_Task description:_ From the line with "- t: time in" through the line with "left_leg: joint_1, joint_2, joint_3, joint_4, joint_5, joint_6", repeat the entries verbatim, both end lines included, and add nothing.

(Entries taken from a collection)
Content starts

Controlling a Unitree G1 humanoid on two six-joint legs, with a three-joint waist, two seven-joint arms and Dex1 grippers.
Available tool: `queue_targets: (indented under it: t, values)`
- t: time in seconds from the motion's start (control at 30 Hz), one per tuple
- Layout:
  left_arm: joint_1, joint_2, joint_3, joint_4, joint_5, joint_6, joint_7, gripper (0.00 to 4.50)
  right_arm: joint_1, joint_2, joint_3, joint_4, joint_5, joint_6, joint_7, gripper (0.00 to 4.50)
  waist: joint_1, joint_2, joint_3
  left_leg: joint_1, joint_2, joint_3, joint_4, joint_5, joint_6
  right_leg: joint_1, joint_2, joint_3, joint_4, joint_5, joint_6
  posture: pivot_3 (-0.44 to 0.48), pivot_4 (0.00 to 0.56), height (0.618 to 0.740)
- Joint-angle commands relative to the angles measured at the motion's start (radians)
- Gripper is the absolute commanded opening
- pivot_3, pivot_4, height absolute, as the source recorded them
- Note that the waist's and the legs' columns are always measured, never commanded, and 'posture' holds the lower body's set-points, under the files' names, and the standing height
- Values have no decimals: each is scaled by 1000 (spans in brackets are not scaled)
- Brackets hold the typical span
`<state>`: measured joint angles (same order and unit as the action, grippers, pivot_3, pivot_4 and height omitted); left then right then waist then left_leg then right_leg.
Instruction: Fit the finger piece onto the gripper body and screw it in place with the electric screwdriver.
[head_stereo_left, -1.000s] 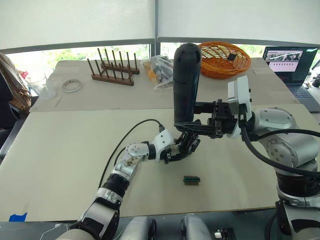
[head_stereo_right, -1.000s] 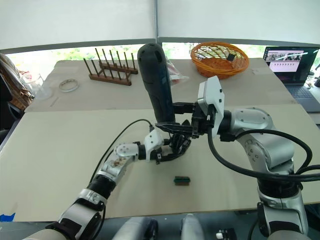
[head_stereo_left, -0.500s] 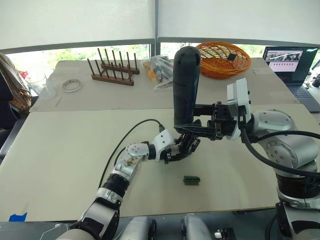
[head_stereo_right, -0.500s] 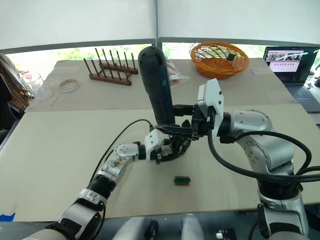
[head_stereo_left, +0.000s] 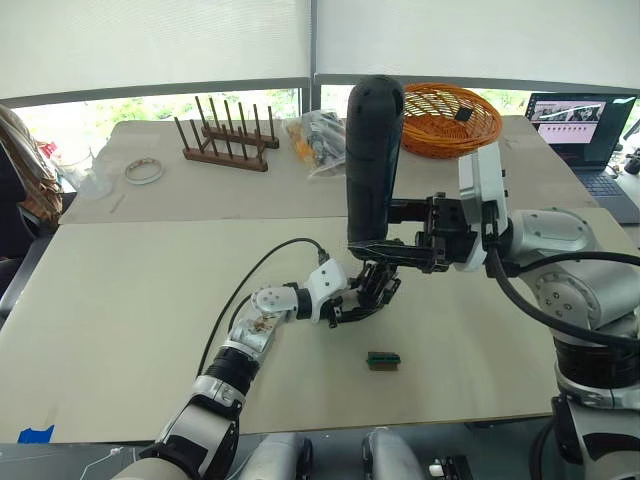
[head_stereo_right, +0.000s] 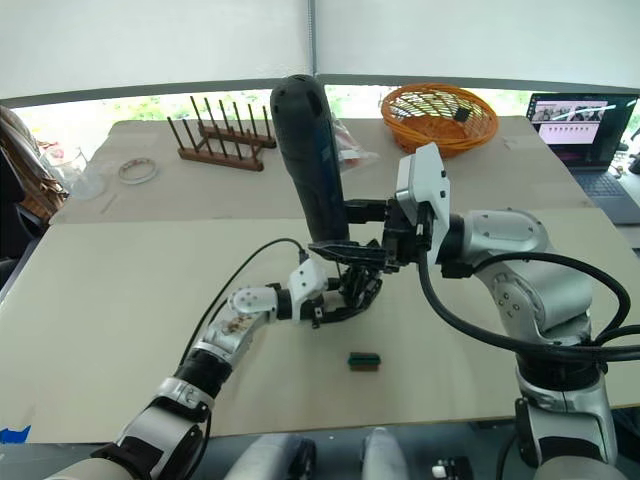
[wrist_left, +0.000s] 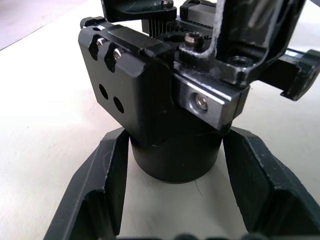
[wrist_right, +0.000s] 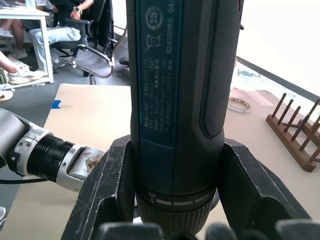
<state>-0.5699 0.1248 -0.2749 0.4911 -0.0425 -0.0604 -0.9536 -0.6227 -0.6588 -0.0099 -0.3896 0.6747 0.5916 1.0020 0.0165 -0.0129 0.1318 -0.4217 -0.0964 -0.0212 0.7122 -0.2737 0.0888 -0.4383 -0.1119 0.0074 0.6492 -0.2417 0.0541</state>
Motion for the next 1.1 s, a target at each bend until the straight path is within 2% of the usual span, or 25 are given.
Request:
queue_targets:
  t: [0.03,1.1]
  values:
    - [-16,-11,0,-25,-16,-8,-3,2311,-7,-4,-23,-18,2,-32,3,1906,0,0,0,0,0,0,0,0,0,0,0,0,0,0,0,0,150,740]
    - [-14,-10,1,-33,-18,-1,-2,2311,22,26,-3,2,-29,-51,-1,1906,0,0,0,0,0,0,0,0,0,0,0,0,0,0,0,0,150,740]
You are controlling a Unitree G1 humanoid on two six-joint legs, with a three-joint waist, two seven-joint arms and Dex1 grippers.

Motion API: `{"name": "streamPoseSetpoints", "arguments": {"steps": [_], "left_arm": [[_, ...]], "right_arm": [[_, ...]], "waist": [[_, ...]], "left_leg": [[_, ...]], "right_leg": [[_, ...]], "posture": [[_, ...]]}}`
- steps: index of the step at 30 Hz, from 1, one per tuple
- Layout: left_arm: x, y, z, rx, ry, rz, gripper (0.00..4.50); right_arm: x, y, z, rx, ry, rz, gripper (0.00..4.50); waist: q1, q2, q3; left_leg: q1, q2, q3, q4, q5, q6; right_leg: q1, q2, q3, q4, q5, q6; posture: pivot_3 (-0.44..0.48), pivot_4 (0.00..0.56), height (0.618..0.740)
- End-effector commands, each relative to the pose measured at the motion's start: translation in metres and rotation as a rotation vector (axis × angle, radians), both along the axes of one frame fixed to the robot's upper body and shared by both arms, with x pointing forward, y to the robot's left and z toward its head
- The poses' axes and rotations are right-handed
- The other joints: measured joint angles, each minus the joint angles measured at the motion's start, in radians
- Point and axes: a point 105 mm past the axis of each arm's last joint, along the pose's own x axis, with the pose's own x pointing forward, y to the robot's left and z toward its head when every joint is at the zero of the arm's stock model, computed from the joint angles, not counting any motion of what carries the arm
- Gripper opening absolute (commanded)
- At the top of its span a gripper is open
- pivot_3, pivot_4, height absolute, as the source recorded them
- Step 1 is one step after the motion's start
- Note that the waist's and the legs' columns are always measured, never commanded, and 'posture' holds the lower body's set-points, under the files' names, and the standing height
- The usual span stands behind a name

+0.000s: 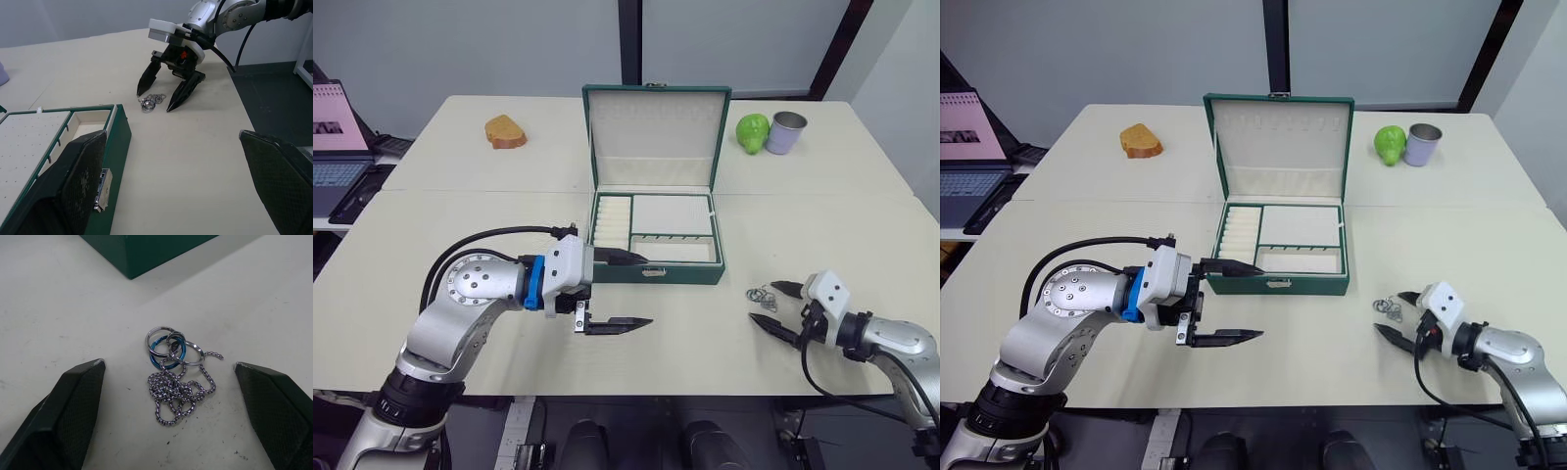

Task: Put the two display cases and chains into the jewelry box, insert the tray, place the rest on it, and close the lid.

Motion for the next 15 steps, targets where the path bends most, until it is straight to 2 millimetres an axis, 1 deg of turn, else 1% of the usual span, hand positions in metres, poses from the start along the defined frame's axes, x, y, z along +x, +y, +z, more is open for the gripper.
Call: {"name": "streamPoseSetpoints", "arguments": {"steps": [1, 4, 6, 10, 15], "left_arm": [[-0.0037, -0.0015, 0.0024, 0.004, -0.034, -0.015, 4.5], [-0.0043, -0.0034, 0.0038, -0.001, -0.037, -0.016, 4.5], [-0.0045, -0.0041, 0.0041, -0.004, -0.039, -0.016, 4.5], [-0.0038, -0.0048, 0.0044, -0.007, -0.04, -0.014, 4.5], [-0.0031, -0.0056, 0.005, -0.011, -0.04, -0.012, 4.5]], "right_arm": [[-0.007, -0.0053, -0.0248, -0.039, 0.08, -0.016, 3.88], [-0.0058, -0.0056, -0.0246, -0.032, 0.08, -0.017, 2.94], [-0.0046, -0.0061, -0.0248, -0.03, 0.081, -0.02, 2.52], [-0.0034, -0.0069, -0.0258, -0.027, 0.083, -0.024, 2.05], [-0.0022, -0.0076, -0.0266, -0.015, 0.086, -0.036, 1.74]], "waist": [[0.0, -0.001, -0.001], [0.001, -0.003, -0.002], [0.001, -0.005, -0.004], [0.001, -0.009, -0.007], [0.001, -0.011, -0.01]], "left_leg": [[0.0, 0.0, 0.0, 0.0, 0.0, 0.0], [0.0, 0.0, 0.0, 0.0, 0.0, 0.0], [0.001, 0.0, 0.0, 0.0, 0.0, 0.0], [0.002, 0.0, 0.0, 0.0, 0.0, 0.0], [0.002, 0.0, 0.0, 0.0, 0.0, 0.0]], "right_leg": [[0.0, 0.0, 0.0, 0.0, 0.0, 0.0], [0.001, 0.0, 0.0, 0.0, 0.0, 0.0], [0.001, 0.0, 0.0, 0.0, 0.0, 0.0], [0.002, 0.0, 0.0, 0.0, 0.0, 0.0], [0.002, 0.0, 0.0, 0.0, 0.0, 0.0]], "posture": [[0.0, 0.15, 0.74], [0.0, 0.15, 0.74], [0.0, 0.15, 0.74], [0.0, 0.15, 0.74], [0.0, 0.15, 0.74]]}}
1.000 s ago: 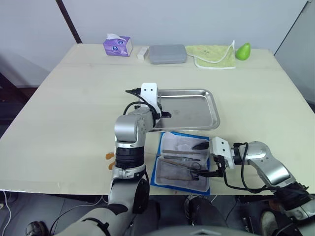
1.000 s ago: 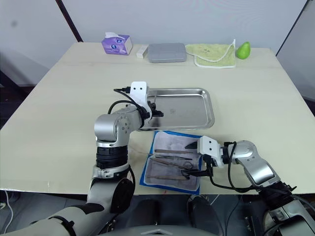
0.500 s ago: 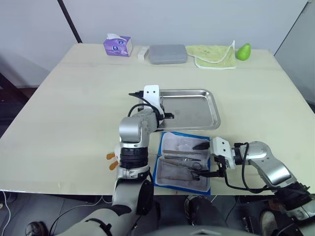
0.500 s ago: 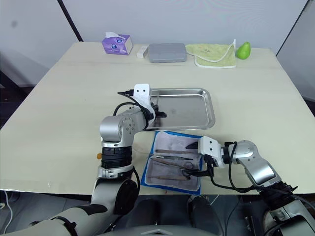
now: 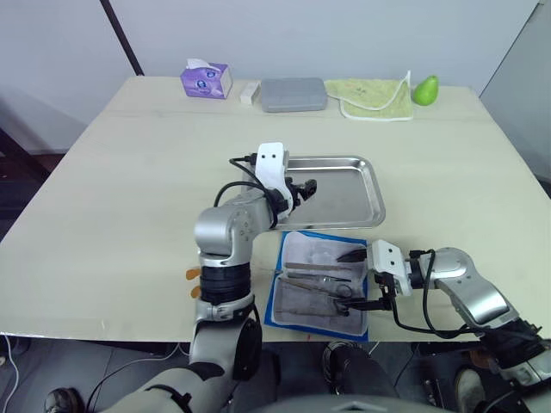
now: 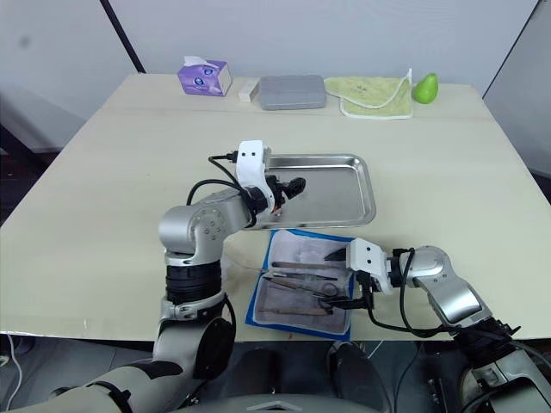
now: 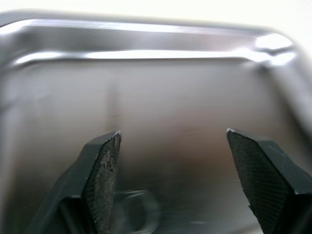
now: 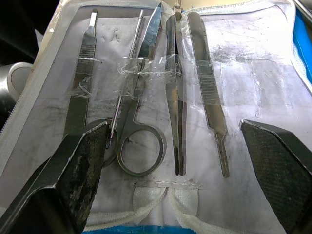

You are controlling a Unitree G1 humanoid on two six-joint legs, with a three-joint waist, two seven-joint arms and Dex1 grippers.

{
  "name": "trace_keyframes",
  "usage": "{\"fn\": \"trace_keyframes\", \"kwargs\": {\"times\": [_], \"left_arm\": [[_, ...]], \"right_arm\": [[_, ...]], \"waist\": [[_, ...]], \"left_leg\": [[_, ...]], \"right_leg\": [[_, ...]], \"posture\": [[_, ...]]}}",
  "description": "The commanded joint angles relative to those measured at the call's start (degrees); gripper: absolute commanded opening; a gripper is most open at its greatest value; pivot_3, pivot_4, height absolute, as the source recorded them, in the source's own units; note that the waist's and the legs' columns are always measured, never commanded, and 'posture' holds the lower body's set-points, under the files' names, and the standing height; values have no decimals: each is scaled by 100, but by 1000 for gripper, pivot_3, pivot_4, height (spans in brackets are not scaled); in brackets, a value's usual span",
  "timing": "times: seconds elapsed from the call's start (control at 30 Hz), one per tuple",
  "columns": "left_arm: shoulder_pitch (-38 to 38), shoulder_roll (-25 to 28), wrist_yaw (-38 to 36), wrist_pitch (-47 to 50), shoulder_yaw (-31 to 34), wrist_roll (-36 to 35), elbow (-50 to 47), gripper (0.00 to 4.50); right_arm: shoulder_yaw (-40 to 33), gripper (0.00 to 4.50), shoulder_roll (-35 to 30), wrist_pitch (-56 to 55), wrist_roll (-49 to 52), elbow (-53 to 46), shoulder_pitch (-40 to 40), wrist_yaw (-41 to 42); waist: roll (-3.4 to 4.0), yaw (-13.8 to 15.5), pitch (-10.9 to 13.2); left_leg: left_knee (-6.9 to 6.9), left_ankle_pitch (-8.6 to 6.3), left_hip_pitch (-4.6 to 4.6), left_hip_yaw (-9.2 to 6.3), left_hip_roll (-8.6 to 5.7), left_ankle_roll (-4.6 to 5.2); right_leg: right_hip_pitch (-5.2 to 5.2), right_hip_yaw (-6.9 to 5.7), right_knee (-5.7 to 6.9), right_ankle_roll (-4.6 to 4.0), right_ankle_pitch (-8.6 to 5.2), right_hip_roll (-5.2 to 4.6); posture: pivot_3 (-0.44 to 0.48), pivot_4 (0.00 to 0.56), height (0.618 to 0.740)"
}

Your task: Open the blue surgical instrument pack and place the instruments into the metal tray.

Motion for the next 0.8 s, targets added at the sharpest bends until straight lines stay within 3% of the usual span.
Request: {"fn": "trace_keyframes", "kwargs": {"times": [0.03, 0.13, 0.23, 0.3, 0.5, 0.53, 0.57, 0.8], "left_arm": [[501, 1092, -1965, -748, -440, -834, -919, 3747], [905, 1928, -3244, -1411, -637, -1252, -1009, 3747], [1216, 2605, -4368, -2466, -815, -1224, -795, 3747], [1294, 2971, -4965, -2677, -864, -1364, -619, 3747], [1602, 3700, -6129, -3431, -758, -1530, -115, 3747], [1676, 3819, -6296, -3571, -713, -1529, -42, 4267], [1801, 3988, -6524, -3695, -614, -1571, 2, 4442], [2416, 4796, -7304, -4287, -45, -1690, 376, 4442]], "right_arm": [[261, 4500, -128, 300, -413, 436, 365, -83], [210, 4500, -98, 292, -364, 398, 407, -111], [177, 4500, -70, 261, -366, 369, 479, -140], [155, 4500, -45, 254, -354, 352, 517, -173], [113, 4500, -21, 238, -333, 277, 625, -253], [105, 4500, -28, 232, -332, 262, 647, -256], [83, 4500, -38, 223, -323, 243, 681, -263], [-44, 4500, -105, 154, -251, 123, 850, -255]], "waist": [[7, -14, 4], [15, 4, 8], [13, 14, 8], [11, 12, 9], [12, 7, 9], [12, 6, 9], [12, 2, 9], [12, 30, 11]], "left_leg": [[-1, 0, 0, 0, 0, 0], [-19, 8, 4, 2, 2, -28], [-15, 8, 3, 3, 1, -29], [-13, 9, 2, 6, 1, -28], [-20, 8, 3, 5, 7, -26], [-24, 8, 2, 5, 7, -26], [-27, 8, 0, 6, 9, -26], [-48, 8, -8, 5, 14, -25]], "right_leg": [[0, 0, 0, 0, 0, 0], [-3, -1, -7, -4, -1, -4], [-2, -1, -11, -21, -12, -12], [-2, 0, -11, -24, -14, -14], [-6, 4, -14, -11, -24, -13], [-9, 4, -14, -14, -23, -12], [-12, 3, -14, -13, -24, -9], [-36, 2, -14, -31, -33, -11]], "posture": [[0, 150, 740], [0, 150, 740], [0, 150, 740], [0, 150, 740], [0, 150, 740], [0, 150, 740], [0, 150, 740], [0, 150, 740]]}}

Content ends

_Answer to this problem:_
- t: time in seconds from the motion's start (control at 30 Hz), one per tuple
- Layout:
  left_arm: joint_1, joint_2, joint_3, joint_4, joint_5, joint_6, joint_7, gripper (0.00 to 4.50)
  right_arm: joint_1, joint_2, joint_3, joint_4, joint_5, joint_6, joint_7, gripper (0.00 to 4.50)
  waist: joint_1, joint_2, joint_3
  left_leg: joint_1, joint_2, joint_3, joint_4, joint_5, joint_6

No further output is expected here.